IT Operating Environments Best Practices - Establish mirror environments for Disaster Recovery and Business Continuity Planning where organizationally justified
IT Operating Environments Best Practices
Establish mirror environments for Disaster Recovery and Business Continuity Planning where organizationally justified
Overview
Mirror environments - replicated environment instances maintained in geographically separate locations or on separate infrastructure tiers for Disaster Recovery or Business Continuity Planning purposes - are an important but frequently misunderstood component of enterprise environment governance. A mirror environment is not simply a backup of Production data. It is a fully operational environment instance that is maintained in a state of continuous or near-continuous synchronization with its source environment, and that is capable of assuming the operational responsibilities of that source environment if the source environment fails or becomes unavailable. The distinction matters because a backup can restore data; only a functional mirror environment can restore operations.
Best Practice
Evaluate the need for mirror environments based on the Recovery Time Objective and Recovery Point Objective requirements of the business capabilities that each environment supports. Production mirror environments are the most commonly required, because Production unavailability directly affects the business operations and user populations that Production serves. PSTG mirror environments may be required when final validation activities are on the critical path for time-sensitive Production deployments. Lower environment mirrors are rarely justified except in organizations where specific lower environments support critical, time-sensitive delivery programs whose disruption would have significant organizational consequences.

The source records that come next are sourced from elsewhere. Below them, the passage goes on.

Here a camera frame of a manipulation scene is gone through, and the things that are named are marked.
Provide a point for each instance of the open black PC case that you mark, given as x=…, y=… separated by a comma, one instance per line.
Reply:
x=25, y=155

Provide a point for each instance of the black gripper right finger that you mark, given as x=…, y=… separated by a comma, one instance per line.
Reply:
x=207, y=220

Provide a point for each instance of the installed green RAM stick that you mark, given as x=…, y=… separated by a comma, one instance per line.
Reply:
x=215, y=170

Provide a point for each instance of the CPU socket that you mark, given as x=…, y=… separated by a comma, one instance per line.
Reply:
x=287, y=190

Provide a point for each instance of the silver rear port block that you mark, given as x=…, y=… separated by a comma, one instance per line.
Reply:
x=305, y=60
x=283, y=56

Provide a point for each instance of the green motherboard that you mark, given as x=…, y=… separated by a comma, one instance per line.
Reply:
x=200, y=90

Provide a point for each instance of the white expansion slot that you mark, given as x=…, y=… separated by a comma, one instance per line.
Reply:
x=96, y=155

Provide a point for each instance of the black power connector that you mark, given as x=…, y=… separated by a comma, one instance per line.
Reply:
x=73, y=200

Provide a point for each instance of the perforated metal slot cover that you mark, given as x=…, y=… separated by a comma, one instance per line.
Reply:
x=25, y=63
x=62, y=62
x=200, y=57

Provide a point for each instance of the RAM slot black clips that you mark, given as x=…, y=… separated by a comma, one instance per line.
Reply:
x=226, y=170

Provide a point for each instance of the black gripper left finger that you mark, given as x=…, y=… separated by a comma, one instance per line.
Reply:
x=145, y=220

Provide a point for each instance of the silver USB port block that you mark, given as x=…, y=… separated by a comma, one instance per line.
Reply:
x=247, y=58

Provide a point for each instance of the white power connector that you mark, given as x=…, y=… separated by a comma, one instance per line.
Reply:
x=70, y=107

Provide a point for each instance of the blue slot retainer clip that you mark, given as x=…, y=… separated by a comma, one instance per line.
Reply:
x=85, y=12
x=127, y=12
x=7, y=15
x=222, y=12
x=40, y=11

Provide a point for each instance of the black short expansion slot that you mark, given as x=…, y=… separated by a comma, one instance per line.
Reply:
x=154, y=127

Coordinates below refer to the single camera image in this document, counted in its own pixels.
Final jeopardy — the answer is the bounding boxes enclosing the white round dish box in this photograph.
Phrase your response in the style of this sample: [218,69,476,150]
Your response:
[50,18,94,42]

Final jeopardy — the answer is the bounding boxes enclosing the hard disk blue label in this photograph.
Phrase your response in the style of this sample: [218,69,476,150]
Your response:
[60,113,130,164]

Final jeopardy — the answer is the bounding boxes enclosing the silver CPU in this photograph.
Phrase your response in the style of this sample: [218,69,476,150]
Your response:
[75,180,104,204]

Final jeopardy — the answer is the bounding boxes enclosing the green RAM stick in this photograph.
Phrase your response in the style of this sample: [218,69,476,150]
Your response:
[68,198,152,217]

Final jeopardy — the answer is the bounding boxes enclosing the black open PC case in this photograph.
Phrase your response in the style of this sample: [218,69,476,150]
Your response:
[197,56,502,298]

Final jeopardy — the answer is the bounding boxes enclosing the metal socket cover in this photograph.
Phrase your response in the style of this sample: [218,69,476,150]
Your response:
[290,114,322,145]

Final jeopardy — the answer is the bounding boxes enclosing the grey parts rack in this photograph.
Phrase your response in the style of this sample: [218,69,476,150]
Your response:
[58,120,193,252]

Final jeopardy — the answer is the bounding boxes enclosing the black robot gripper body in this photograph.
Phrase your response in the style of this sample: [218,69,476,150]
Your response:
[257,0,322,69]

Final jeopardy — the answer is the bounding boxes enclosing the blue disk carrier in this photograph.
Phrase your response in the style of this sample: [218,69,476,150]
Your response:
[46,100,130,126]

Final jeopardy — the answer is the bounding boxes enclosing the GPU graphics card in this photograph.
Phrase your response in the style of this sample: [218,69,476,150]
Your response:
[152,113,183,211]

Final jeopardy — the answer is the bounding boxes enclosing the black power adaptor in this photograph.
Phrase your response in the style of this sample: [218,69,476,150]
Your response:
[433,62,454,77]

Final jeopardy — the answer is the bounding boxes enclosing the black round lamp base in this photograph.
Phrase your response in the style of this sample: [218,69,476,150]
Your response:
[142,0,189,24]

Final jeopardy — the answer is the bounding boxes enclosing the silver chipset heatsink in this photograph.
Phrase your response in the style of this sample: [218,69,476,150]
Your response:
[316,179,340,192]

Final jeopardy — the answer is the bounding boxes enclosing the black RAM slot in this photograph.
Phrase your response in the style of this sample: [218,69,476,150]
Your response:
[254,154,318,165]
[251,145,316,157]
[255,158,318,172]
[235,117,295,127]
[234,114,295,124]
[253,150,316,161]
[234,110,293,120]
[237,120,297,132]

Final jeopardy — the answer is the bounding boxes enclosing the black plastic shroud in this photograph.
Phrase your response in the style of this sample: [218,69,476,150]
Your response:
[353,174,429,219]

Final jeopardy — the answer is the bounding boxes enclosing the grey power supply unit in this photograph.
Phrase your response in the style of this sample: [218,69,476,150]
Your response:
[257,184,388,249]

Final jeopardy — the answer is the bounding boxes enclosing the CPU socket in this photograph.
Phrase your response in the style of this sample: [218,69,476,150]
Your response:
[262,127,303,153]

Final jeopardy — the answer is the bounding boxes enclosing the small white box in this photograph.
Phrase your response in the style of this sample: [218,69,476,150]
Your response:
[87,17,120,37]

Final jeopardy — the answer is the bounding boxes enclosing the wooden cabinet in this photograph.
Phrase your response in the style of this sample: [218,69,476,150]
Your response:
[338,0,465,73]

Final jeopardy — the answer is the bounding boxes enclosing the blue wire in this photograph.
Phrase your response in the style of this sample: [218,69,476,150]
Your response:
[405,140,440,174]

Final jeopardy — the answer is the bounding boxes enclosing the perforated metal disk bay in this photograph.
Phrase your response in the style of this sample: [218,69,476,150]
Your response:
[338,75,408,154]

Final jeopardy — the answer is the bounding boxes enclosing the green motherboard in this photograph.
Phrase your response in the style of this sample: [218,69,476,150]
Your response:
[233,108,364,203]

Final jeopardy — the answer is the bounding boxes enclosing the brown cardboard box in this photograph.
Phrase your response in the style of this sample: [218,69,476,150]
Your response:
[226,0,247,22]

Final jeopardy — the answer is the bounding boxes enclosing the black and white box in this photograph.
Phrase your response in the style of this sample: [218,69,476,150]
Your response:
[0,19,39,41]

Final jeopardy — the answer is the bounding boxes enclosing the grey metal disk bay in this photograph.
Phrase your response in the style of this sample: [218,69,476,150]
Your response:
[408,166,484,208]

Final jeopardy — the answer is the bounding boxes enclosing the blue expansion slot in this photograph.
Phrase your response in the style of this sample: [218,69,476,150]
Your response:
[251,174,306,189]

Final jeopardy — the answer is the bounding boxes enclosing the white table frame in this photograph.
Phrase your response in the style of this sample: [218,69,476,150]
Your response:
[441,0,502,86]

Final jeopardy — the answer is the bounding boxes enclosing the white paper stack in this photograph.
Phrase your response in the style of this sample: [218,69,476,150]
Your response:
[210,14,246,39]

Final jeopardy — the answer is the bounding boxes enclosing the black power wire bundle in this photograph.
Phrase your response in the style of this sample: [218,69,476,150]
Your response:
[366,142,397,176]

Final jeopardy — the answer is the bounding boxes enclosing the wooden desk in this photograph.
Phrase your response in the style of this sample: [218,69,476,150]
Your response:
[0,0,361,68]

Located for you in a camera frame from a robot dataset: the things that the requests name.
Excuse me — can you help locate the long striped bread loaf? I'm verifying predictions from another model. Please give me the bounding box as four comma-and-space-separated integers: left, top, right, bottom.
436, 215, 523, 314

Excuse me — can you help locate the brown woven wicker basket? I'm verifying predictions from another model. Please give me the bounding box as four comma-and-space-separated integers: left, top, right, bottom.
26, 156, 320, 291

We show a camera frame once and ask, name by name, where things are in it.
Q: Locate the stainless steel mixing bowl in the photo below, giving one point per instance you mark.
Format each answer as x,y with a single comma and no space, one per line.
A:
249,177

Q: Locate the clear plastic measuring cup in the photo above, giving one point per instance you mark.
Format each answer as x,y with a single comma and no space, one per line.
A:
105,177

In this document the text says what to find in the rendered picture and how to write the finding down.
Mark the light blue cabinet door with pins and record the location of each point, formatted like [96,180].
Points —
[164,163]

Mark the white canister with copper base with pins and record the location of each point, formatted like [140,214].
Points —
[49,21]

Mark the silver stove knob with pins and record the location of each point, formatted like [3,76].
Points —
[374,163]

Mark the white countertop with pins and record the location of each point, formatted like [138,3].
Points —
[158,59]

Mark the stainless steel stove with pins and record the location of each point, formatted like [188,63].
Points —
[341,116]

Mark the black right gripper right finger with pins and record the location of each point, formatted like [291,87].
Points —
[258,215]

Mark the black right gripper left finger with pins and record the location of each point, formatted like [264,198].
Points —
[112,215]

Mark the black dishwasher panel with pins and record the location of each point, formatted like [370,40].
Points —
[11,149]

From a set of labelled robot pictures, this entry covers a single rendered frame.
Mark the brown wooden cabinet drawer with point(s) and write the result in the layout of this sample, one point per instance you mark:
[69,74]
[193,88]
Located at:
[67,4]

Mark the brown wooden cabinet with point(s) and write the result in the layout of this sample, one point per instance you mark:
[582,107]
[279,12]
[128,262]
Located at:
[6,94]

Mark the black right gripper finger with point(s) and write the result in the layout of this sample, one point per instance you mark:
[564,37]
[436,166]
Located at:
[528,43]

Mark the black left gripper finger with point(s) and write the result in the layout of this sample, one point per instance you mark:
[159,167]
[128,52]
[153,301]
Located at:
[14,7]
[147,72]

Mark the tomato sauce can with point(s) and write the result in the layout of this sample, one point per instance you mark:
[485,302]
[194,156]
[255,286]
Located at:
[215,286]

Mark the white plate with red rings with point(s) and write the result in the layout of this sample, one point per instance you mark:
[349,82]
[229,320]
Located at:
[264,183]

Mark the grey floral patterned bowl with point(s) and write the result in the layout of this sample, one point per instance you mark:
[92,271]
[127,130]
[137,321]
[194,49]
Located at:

When a mirror environment is justified, establish it with the same governance discipline as its source environment: a named owner, defined availability and performance standards, documented data synchronization requirements, explicit access controls, and a formal integration with the organization’s DR and BCP planning framework. A mirror environment that lacks these governance elements is infrastructure that resembles a mirror environment without providing the operational readiness that DR and BCP planning requires.
Benefit(s)
Well-governed mirror environments provide the organizational capability to maintain or rapidly restore operations when source environments fail - whether through infrastructure failure, natural disaster, cyber incident, or other business continuity event. The governance investment required to establish and maintain a mirror environment is justified by the business continuity risk it mitigates and the organizational confidence it provides that DR and BCP capabilities are real rather than theoretical. Organizations that establish mirror environments through a formal governance process have DR capabilities that function when needed because they have been designed, governed, and tested as production-grade organizational assets.